A JWK Set is then simply a collection of JWKs, also represented as a JSON object. This object has a "keys"
field that contains an array of JWKs:
{
"keys": [
{ "kty": "RSA", ... },
{ "kty": "EC", ... },
...
]
}
A common pattern in OpenID Connect and other protocols is for a server to publish a JWK Set at some well-known URL. When a relying party needs to verify a JSON Web Token (JWT) signed by that server, it retrieves the JWK Set (over HTTPS, but more on this later) from the URL and uses the keys to verify the signature. This seems straightforward, but in practice there are a lot of subtle details that developers are often not aware of.
Gotcha #1: Key IDs are not necessarily unique
The presence of a Key ID (kid
) field in the JWK may lull you into the first trap for the unsuspecting developer: assuming that such IDs are unique. Unfortunately, uniqueness is not guaranteed by the spec and JWK Sets with duplicate Key IDs are common in practice. This often surfaces as an assumption in developer APIs that look like the following:
def lookup_jwk_by_id(jwks: JWKSet, kid: String) -> JWK
The intended use here is that when the app receives a JWT, it retrieves the JWK Set and then finds the right key by looking up the kid
specified in the JWT header, as described in the JWT spec:
When used with a JWK, the "kid" [header] value is used to match a JWK "kid" parameter value.
Unfortunately, two problems can occur with this approach:
- There may be more than one JWK in the JWK Set that matches the given
kid
- There may be no JWK that matches the given
kid
, either because of a bug (resulting in mismatched IDs) or because the key has been revoked or retired for some reason.
The correct approach is to have the lookup_jwk_by_id
method return a list of candidate keys and then try each of them in turn. If the JWT signature verifies with any of those keys then it is valid, otherwise it should be rejected. This naturally also handles the case that none of the keys match: simply return an empty list (or ignore the Key ID and return all the keys in the set, which can be a more robust strategy).
A common worry among developers who aren't experts in cryptography is that trying multiple keys somehow reduces the security of the signature scheme. Don't worry, it doesn't. What does matter is making sure you use the correct algorithm with the correct key, and that you don't use keys that have been revoked or retired, which we'll discuss more in the other gotchas.
Gotcha #2: Not all keys in a JWK Set are for the same functionality
Just because a JWK is present in a JWK Set, doesn't mean its actually intended to be used for the purpose you are using it for.
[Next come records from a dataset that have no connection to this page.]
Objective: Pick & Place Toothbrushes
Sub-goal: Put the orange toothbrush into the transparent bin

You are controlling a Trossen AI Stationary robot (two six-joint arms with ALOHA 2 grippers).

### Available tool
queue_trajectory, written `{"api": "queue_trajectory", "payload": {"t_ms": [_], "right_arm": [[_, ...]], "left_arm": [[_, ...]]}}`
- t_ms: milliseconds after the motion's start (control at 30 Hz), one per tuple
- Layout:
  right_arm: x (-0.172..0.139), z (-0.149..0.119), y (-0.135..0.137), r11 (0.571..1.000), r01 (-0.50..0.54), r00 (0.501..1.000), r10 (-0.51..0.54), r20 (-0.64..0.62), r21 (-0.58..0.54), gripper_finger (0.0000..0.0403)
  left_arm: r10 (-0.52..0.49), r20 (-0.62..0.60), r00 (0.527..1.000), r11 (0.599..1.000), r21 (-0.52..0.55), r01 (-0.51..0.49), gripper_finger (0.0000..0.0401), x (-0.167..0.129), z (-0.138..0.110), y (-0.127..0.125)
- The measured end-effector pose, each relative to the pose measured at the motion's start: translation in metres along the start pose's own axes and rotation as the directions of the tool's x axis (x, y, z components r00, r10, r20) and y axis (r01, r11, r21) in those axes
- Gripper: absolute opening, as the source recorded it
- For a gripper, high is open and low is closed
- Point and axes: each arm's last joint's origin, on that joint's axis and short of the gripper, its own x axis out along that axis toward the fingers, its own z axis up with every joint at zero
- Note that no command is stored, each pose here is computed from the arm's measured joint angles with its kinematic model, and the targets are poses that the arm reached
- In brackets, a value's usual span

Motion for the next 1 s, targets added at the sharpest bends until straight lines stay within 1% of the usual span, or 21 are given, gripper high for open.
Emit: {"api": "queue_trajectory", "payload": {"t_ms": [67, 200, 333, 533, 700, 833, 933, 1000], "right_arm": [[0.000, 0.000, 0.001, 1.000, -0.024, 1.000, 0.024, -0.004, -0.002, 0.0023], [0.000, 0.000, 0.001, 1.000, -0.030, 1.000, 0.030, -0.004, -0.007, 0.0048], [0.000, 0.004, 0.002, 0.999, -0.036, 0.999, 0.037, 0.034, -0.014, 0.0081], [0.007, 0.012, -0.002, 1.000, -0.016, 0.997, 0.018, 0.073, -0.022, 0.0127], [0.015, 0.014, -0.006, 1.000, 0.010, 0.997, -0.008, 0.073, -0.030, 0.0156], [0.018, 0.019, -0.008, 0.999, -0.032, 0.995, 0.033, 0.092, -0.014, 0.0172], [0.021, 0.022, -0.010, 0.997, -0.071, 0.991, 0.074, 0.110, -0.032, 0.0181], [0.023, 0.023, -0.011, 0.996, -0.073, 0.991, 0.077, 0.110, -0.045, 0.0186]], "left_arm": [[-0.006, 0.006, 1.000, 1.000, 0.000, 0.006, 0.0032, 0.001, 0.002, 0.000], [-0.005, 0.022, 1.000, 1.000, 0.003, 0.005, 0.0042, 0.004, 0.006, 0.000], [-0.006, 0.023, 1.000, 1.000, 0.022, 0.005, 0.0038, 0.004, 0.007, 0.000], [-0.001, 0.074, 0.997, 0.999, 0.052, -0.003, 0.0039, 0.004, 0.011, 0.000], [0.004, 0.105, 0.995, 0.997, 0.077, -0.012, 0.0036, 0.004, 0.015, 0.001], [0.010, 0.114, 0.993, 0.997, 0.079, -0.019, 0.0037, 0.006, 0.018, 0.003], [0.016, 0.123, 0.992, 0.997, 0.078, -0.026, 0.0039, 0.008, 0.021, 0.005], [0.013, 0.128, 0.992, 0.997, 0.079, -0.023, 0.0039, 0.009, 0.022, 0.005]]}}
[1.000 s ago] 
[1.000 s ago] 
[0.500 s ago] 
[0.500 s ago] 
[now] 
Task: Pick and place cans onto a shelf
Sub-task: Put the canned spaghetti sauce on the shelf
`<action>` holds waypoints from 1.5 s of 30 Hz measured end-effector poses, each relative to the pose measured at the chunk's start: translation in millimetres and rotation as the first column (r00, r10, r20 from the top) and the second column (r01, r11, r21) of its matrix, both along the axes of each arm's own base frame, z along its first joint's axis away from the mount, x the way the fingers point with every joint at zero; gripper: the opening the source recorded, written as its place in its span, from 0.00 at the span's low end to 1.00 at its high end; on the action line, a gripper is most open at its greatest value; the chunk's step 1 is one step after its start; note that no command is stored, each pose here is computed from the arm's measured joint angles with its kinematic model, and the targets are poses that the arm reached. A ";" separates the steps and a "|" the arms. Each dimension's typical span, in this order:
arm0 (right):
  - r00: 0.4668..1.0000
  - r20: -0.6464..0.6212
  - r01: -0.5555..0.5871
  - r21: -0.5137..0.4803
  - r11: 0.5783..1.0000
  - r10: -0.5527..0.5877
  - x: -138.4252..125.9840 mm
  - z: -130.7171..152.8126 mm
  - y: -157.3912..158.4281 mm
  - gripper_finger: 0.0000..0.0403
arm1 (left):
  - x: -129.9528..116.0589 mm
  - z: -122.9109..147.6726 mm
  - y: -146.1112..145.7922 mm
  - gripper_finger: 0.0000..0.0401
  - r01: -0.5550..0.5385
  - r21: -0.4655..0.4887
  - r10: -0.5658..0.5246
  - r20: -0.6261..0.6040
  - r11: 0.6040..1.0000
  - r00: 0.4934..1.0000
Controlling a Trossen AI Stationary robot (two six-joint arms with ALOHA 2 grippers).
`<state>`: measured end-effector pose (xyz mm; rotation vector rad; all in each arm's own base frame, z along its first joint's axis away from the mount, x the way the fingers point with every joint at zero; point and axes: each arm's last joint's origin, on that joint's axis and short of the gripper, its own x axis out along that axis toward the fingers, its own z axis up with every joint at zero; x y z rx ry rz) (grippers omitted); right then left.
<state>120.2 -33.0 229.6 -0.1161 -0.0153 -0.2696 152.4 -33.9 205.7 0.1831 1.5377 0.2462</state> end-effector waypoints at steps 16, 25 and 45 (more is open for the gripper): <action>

For example, the JWK Set for an OIDC provider will contain keys that you can use for verifying ID Token signatures, but they may also contain keys that are used for encrypting request objects, or for signing OAuth Access Tokens and a bunch of other use-cases. You should not use keys intended for one function for something else, as this may open your application up to cross-protocol attacks. A cross-protocol attack occurs when a JWT (or other credential) signed for one purpose ends up being valid for a completely different purpose, resulting in a security breach.
The best way to protect against cross-protocol attacks is to publish completely separate JWK Sets for each function of your application—one for ID token signing keys, one for access token signing keys, another for request object encryption keys, and so on. Unfortunately, this has not been common practice and the specifications themselves tend to bundle everything into a single JWK Set URL, resulting in a jumble of keys for different purposes all mixed up together.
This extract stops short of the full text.